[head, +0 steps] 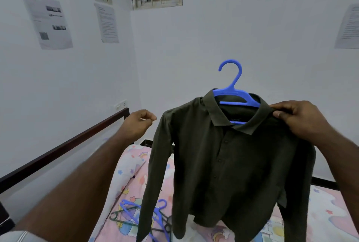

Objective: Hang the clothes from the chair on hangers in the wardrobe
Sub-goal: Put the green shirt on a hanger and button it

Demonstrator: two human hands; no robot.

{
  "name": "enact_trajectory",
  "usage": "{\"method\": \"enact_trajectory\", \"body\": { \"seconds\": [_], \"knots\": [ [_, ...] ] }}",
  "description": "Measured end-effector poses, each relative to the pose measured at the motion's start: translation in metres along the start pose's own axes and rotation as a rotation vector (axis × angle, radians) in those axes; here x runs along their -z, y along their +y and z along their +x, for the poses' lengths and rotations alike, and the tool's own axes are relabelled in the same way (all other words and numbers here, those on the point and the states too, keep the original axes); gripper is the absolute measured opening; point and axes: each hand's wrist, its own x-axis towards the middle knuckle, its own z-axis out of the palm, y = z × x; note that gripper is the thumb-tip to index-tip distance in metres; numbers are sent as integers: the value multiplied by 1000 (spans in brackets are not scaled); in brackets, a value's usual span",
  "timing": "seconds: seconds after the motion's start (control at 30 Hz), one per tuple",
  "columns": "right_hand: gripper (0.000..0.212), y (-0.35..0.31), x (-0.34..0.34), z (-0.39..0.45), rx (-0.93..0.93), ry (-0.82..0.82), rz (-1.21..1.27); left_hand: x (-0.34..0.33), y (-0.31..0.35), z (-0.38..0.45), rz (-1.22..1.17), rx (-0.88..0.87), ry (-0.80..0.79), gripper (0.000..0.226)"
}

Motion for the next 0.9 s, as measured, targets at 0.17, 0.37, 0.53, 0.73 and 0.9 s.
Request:
{"method": "enact_trajectory", "body": {
  "seconds": [0.17, 0.37, 0.53, 0.73, 0.9],
  "knots": [
    [28, -7, -3, 1, 20, -28, 12, -18, 26, 4, 19, -103, -108, 33],
    [33, -4, 2, -4, 17, -54, -2, -24, 19, 14, 224, -91, -171, 9],
    [47, 3, 4, -8, -13, -72, -13, -19, 17, 14, 138, -156, -150, 9],
    [56, 8, -1, -10, -11, -86, 18, -14, 28, 15, 101, -190, 32, 15],
    [50, 16, -6, -11, -5, -114, 9, -6, 32, 18, 190, -201, -53, 22]
  ]
}}
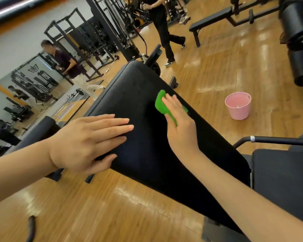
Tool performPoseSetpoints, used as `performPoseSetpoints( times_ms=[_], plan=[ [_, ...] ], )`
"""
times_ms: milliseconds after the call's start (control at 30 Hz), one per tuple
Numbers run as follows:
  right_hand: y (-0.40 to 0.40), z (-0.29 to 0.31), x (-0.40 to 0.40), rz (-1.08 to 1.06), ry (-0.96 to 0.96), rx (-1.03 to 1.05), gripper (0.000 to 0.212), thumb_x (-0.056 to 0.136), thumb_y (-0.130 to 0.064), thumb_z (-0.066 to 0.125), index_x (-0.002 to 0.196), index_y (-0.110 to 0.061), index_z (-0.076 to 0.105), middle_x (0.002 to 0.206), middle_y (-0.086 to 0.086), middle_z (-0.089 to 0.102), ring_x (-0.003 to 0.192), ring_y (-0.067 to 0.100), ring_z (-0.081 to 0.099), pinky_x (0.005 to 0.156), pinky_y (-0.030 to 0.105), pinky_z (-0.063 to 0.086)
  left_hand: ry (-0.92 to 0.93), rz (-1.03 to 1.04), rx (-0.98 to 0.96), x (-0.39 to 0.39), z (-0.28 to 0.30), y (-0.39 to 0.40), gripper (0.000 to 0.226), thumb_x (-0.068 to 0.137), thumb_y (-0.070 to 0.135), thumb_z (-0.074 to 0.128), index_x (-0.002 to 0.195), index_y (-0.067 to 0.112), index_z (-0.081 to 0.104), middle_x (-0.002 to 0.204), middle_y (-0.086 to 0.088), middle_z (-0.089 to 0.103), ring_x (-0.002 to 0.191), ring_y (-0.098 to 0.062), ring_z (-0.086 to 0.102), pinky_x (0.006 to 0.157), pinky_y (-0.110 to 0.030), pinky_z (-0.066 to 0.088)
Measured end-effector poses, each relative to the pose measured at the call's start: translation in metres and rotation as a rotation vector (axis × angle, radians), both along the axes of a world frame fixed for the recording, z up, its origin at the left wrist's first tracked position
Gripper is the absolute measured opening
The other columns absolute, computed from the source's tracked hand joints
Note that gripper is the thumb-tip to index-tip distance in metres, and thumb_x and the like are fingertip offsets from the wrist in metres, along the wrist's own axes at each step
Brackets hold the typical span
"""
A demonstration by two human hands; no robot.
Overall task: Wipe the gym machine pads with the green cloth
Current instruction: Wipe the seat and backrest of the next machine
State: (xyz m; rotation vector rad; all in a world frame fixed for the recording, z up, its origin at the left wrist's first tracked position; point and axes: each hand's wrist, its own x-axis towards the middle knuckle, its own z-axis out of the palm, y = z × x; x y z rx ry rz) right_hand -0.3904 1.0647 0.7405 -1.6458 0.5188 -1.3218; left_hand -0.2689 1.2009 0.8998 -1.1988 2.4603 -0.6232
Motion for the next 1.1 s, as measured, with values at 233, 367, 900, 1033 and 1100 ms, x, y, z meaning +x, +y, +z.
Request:
performPoseSetpoints(
  times_ms=[233, 367, 900, 1033, 1100],
  plan=[
    [0.051, -0.009, 0.008, -0.024, 0.087, -0.309, 0.045, 0.088, 0.003, 0.047, 0.132, -0.004, 0.049, 0.137, 0.012, 0.049, 0.135, 0.024, 0.035, 0.112, 0.039, 0.029, 0.006, 0.055, -0.062, 0.002, -0.002, 0.003, 0.041, 0.092, 0.026, 0.045, 0.095, -0.002, 0.075, 0.114, -0.02, 0.068, 0.109, -0.036, 0.064, 0.098, -0.044, 0.045],
    [0.063, -0.044, -0.018, 0.119, 0.085, -0.538, 0.047, 0.088, 0.005, 0.043, 0.133, -0.008, 0.045, 0.139, 0.003, 0.044, 0.137, 0.018, 0.033, 0.114, 0.035, 0.027, 0.013, 0.055, -0.067, 0.0, 0.0, 0.002, 0.041, 0.092, 0.026, 0.045, 0.094, 0.0, 0.076, 0.107, -0.018, 0.071, 0.106, -0.034, 0.066, 0.097, -0.044, 0.047],
    [0.005, 0.007, 0.019, -0.04, 0.125, -0.258, 0.046, 0.087, 0.002, 0.047, 0.133, -0.003, 0.048, 0.138, 0.013, 0.049, 0.134, 0.023, 0.036, 0.113, 0.035, 0.026, 0.067, 0.071, 0.269, 0.013, 0.02, -0.014, 0.05, 0.096, 0.027, 0.033, 0.108, -0.002, 0.072, 0.123, -0.016, 0.065, 0.122, -0.03, 0.058, 0.103, -0.043, 0.045],
    [0.041, -0.024, -0.009, 0.123, 0.105, -0.464, 0.044, 0.089, -0.002, 0.04, 0.132, -0.006, 0.045, 0.138, 0.004, 0.046, 0.135, 0.017, 0.035, 0.113, 0.033, 0.026, 0.088, 0.066, 0.229, 0.013, 0.02, -0.013, 0.05, 0.095, 0.024, 0.032, 0.104, -0.003, 0.073, 0.119, -0.018, 0.066, 0.119, -0.033, 0.06, 0.1, -0.045, 0.046],
    [0.031, -0.023, -0.014, 0.195, 0.077, -0.475, 0.042, 0.09, -0.001, 0.04, 0.13, -0.005, 0.05, 0.136, 0.004, 0.048, 0.134, 0.018, 0.038, 0.112, 0.033, 0.029, 0.075, 0.1, 0.155, 0.013, 0.019, -0.009, 0.048, 0.093, 0.024, 0.034, 0.107, -0.002, 0.072, 0.121, -0.018, 0.065, 0.12, -0.034, 0.058, 0.101, -0.046, 0.044]
  ],
)
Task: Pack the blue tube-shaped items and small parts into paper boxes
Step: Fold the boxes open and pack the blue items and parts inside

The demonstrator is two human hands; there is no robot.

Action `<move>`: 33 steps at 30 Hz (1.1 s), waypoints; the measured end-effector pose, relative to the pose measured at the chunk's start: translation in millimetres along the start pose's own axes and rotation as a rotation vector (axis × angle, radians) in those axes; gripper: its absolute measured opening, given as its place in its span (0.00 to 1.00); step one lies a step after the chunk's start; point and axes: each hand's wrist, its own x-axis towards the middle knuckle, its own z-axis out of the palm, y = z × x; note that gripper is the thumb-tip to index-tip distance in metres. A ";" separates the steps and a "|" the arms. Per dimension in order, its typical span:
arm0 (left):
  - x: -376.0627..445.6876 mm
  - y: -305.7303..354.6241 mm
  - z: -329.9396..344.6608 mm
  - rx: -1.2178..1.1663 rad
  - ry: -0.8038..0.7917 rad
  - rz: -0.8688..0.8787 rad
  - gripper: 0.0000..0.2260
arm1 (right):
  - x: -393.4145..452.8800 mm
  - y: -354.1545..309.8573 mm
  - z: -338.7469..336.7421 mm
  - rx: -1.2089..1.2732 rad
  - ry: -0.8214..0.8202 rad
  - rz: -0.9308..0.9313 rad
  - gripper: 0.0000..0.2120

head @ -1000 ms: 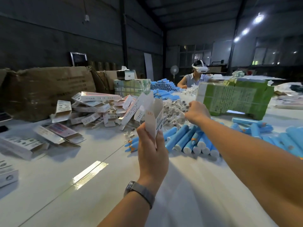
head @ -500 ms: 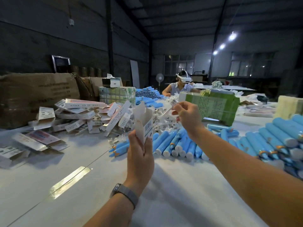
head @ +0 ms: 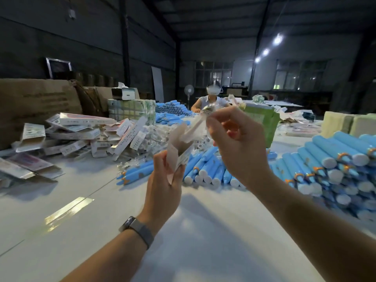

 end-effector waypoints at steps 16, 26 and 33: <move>-3.4 6.5 4.3 0.149 -0.034 0.008 0.21 | -11.6 23.0 -2.7 -0.409 -0.229 -0.102 0.07; -2.9 10.2 2.5 0.089 -0.087 -0.017 0.10 | -10.6 21.8 -7.9 -0.509 -0.390 -0.076 0.15; -7.0 14.5 4.5 -0.250 -0.228 -0.120 0.10 | -12.4 28.9 -8.0 -0.471 -0.466 -0.068 0.11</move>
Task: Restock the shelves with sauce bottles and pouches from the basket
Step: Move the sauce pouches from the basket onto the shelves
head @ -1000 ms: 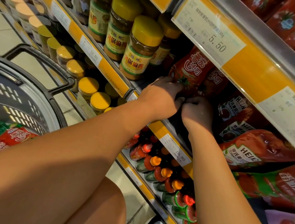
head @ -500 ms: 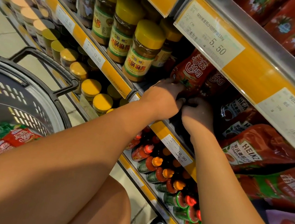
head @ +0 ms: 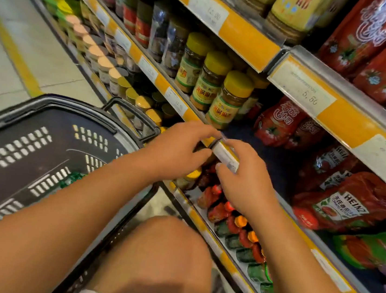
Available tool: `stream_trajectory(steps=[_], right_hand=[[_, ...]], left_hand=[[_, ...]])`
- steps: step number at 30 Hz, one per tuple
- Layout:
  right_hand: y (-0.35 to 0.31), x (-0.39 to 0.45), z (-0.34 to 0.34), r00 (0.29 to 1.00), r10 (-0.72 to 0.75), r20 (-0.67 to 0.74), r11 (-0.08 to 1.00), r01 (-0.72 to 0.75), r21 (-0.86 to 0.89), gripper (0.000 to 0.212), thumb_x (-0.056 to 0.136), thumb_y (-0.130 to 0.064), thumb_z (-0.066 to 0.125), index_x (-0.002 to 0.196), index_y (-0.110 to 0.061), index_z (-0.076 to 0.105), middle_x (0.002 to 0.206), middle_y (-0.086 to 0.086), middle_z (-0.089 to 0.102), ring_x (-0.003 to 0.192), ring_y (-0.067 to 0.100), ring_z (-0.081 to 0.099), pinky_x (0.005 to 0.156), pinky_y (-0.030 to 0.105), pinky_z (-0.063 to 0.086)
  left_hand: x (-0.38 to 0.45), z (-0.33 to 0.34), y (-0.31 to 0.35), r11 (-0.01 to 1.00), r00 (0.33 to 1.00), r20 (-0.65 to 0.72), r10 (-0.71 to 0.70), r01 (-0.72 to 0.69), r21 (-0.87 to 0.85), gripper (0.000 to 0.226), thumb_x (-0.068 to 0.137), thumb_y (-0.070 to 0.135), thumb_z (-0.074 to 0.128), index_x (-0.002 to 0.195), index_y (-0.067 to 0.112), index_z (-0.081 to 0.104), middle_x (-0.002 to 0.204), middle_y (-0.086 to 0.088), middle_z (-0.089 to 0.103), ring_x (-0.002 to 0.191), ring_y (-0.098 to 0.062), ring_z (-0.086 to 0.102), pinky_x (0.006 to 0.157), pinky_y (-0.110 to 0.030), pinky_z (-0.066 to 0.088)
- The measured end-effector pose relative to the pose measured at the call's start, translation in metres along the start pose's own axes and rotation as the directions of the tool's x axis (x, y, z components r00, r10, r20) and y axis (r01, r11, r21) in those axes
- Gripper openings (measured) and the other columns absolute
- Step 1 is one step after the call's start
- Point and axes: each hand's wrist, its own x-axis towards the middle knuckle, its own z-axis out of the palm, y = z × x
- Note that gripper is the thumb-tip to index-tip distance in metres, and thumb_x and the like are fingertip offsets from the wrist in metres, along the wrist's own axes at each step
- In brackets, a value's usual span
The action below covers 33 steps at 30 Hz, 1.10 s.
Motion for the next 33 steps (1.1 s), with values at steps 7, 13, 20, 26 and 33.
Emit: stream_trajectory(steps=[7,13,20,26,33], right_hand=[[-0.089,-0.021,0.049,0.927,-0.182,0.328,0.977,0.209,-0.049,0.061,0.099,-0.035,0.065,0.154,-0.028,0.04,0.153,-0.002,0.047,0.133,0.021,0.05,0.101,0.03,0.04],[-0.178,0.001,0.113,0.743,-0.196,0.64,0.919,0.367,-0.144,0.076,0.1,-0.048,0.062,0.162,-0.022,0.026,0.166,0.001,0.031,0.149,0.026,0.036,0.117,0.042,0.037],[-0.234,0.019,0.223,0.61,-0.09,0.787,0.877,0.423,-0.228,0.055,0.098,-0.037,0.063,0.142,-0.009,0.048,0.135,0.016,0.058,0.109,0.033,0.06,0.08,0.036,0.046],[-0.221,0.009,0.299,0.545,0.033,0.838,0.875,0.389,-0.288,0.036,0.1,-0.022,0.061,0.122,0.005,0.065,0.123,0.024,0.065,0.11,0.038,0.064,0.087,0.041,0.056],[-0.165,0.03,0.332,0.535,0.129,0.835,0.881,0.324,-0.344,0.011,0.092,-0.011,0.06,0.091,-0.004,0.068,0.102,0.017,0.067,0.09,0.03,0.062,0.075,0.033,0.051]], left_hand=[[-0.183,-0.08,-0.112,0.914,0.917,-0.062,-0.394,0.398,0.074,0.05,0.098,0.046,0.064,0.146,0.043,0.051,0.147,0.014,0.052,0.132,-0.01,0.051,0.11,-0.036,0.044],[-0.287,-0.094,-0.183,0.743,0.737,-0.121,-0.665,0.669,-0.014,0.047,0.096,0.039,0.072,0.14,0.03,0.061,0.139,0.004,0.062,0.127,-0.019,0.059,0.103,-0.031,0.044],[-0.317,-0.055,-0.246,0.39,0.455,0.052,-0.889,0.812,-0.434,0.043,0.096,0.03,0.073,0.135,0.017,0.063,0.128,-0.002,0.066,0.109,-0.016,0.063,0.091,-0.032,0.05],[-0.316,-0.006,-0.277,0.113,0.197,0.128,-0.972,0.87,-0.481,0.029,0.094,0.028,0.072,0.119,0.014,0.069,0.092,0.001,0.067,0.077,-0.014,0.06,0.07,-0.025,0.047],[-0.337,0.034,-0.292,-0.255,-0.224,0.148,-0.963,0.936,-0.242,0.049,0.102,0.042,0.05,0.133,0.007,0.064,0.136,-0.019,0.065,0.121,-0.036,0.063,0.102,-0.038,0.051]])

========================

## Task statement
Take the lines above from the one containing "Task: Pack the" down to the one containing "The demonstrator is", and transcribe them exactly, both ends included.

## Problem solution
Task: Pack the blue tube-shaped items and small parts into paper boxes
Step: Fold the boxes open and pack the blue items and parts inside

The demonstrator is two human hands; there is no robot.

The work on this exercise has been finished.